- Try it -
Give the count of lines in the data that include "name", with no other words.

- Source data -
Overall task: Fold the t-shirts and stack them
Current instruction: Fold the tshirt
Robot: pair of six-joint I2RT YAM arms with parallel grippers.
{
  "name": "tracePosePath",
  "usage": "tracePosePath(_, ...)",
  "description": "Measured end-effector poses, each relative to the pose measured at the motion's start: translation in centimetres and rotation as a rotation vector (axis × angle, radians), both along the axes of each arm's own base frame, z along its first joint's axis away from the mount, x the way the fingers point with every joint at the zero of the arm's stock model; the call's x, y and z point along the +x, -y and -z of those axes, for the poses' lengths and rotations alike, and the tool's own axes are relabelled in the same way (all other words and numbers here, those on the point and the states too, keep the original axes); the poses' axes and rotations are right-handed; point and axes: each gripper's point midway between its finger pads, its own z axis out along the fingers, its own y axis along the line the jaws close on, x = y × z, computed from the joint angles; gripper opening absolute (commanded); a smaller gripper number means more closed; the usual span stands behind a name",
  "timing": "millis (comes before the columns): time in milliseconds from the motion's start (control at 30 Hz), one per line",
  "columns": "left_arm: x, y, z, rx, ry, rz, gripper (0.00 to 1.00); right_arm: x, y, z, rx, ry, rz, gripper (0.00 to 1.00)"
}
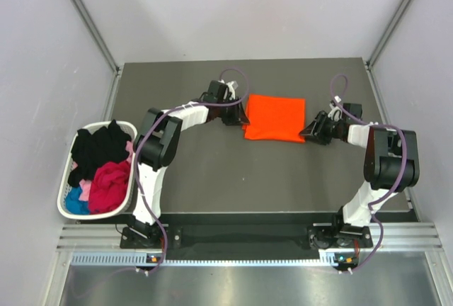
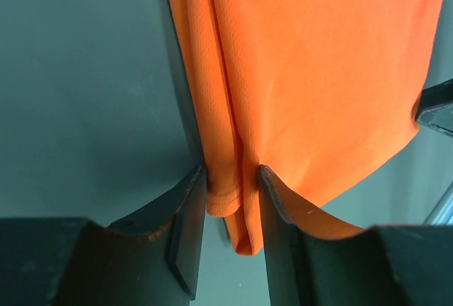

- Solved problem -
2